How to Shape User Minds: Unleash Web Design Psychology!!
Whilst your potential customers’ are browsing the web, you as a company, only have a small window of time to capture a user’s attention. The best websites cleverly persuade users to explore and ultimately purchase products. These websites are complex to design but are generally simple to navigate around. Each element around the website must be purposely placed and work closely and well together.
This blog talks about the using of web design psychology as well as elements like layout, spacing, colours, shapes and typography, to prompt the desired outcome from users.
The importance of user research when designing websites!
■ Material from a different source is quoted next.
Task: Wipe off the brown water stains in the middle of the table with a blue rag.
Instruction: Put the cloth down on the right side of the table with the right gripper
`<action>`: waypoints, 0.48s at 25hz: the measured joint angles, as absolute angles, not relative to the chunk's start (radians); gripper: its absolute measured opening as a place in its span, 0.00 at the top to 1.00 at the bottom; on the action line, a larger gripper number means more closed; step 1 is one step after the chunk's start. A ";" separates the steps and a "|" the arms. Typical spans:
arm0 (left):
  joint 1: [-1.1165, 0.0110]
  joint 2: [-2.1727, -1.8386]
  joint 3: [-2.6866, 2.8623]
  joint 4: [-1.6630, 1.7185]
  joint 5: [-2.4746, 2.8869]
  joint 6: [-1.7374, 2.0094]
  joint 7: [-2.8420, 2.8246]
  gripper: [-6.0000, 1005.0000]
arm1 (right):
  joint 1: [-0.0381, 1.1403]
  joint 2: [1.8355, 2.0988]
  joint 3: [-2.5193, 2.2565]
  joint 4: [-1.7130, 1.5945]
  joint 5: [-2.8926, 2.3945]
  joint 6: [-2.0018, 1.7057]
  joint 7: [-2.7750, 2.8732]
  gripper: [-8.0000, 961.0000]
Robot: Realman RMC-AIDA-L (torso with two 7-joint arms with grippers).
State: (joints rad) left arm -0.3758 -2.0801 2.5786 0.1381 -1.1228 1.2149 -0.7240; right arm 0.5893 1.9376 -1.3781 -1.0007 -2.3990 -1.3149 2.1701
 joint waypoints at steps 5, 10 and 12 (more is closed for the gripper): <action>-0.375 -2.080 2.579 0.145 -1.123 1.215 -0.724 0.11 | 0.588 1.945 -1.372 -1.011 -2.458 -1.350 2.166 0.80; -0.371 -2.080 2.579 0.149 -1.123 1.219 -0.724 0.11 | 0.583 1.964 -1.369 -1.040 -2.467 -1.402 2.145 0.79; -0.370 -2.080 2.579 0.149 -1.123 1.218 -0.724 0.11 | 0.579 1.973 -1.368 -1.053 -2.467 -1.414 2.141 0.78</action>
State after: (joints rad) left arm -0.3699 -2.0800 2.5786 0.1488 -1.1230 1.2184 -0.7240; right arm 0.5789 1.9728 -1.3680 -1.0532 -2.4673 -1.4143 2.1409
When it comes to your website’s design and usability, whilst you want your own bespoke specification, it really needs to be based on customer research, web psychology principles and data-driven insights to determine the design and not your own personal opinion.
Since your website visitors matter, the design needs to be based around which aspects of the website pages appeal to them? Is any of the functionality confusing? Does your design persuade them enough to keep them interested?
If you want to design a truly customer focused user experience, you will need to compile direct feedback and data and then get this analysed accordingly.
The user research can be broken into two different categories:
- Qualitative
- Quantitative
Qualitative user research looks at consumer’ opinions and motivations by conducting interviews and open-ended surveys.
Quantitative user research gives you measurable data using sources like polls, questionnaires and multiple-choice surveys. Qualitative tells you the why and Quantitative research tells you the what. Both forms of research will ultimately help with your websites’ design and results.
Below are a few psychology theories that can prompt action on your website:
Hick’s Law:
Have you ever wondered why you struggle to choose what you want to eat from a huge menu? Hick’s Law states that too many options will confuse your decision-making process. The same goes for the design of your site. The law describes the time it takes for someone to make a selection based on the number of options that they have available to them.
By considering this theory, the simplest option is to put all of your links on the search results page to eliminate choice. This allows customers to quickly pinpoint the section they want to browse and narrow down further by sizing, occasion, and price. If you don’t simplify their decision-making,
you could lead users to the “Paradox of Choice”. This is where they take too long to decide, may not choose anything at all and ultimately leave unsatisfied. By simplifying the buying process, users don’t have to waste time clicking into each product page to make a purchase.
Fitts’ Law
Psychologist Paul Fitts understood that human error wasn’t always down to personal mistakes. It could be a result of poor design. The law states that both the size of a target object and its distance from the starting point impacts user engagement.
It is why Spotify makes the “Play” button far more prominent than any other on the screen.
Fitts’ Law doesn’t mean making a button big enough to fill the screen. It’s about identifying your most popular buttons and making them easier to tap or click. So make your call to actions on your website bigger and more prominent on your website to help your users purchasing decisions easier.
Gestalt design laws and principles
Gestalt psychology was discovered following a series of tests, that the mind “informs” what the eye sees. In Lamond’s Terms, humans view separate objects as a whole before focusing on their smaller parts. Gestalt psychology has a number of laws and principles that apply to web design.
These are symmetry, continuation, proximity, similarity, and closure. Using this principle, it is possible to create a design that engages better with its users and makes the website feel visually more appealing and coherent.
Visual hierarchy
Which part of a web page do you tend to read first?
Visual hierarchy is the order in which we view and process visual information. It also originates from the Gestalt theory of wanting to bring order to chaos. So as part of the design stage, try to draw attention to particular elements on your site first such as calls to action, forms, and size could be used for this.
You could also use contrast or animation for the same effect. In web design, it is all about proportions. Web pages that follow this principle are more appealing to the eye.
Conclusion
Web design isn’t an exact science, but there are many theories behind it. None of the above theories use just one principle of psychology for the affective designing of websites. Each can overlap several of these theories to produce an outstandingly designed website.
So whether you have a web development team or if it is just you on your own, then the strategy is still the same. If you think you have got something that works, test it, optimise it, then test it again. Repeat this process regularly and you will keep up with the subconscious needs of your users.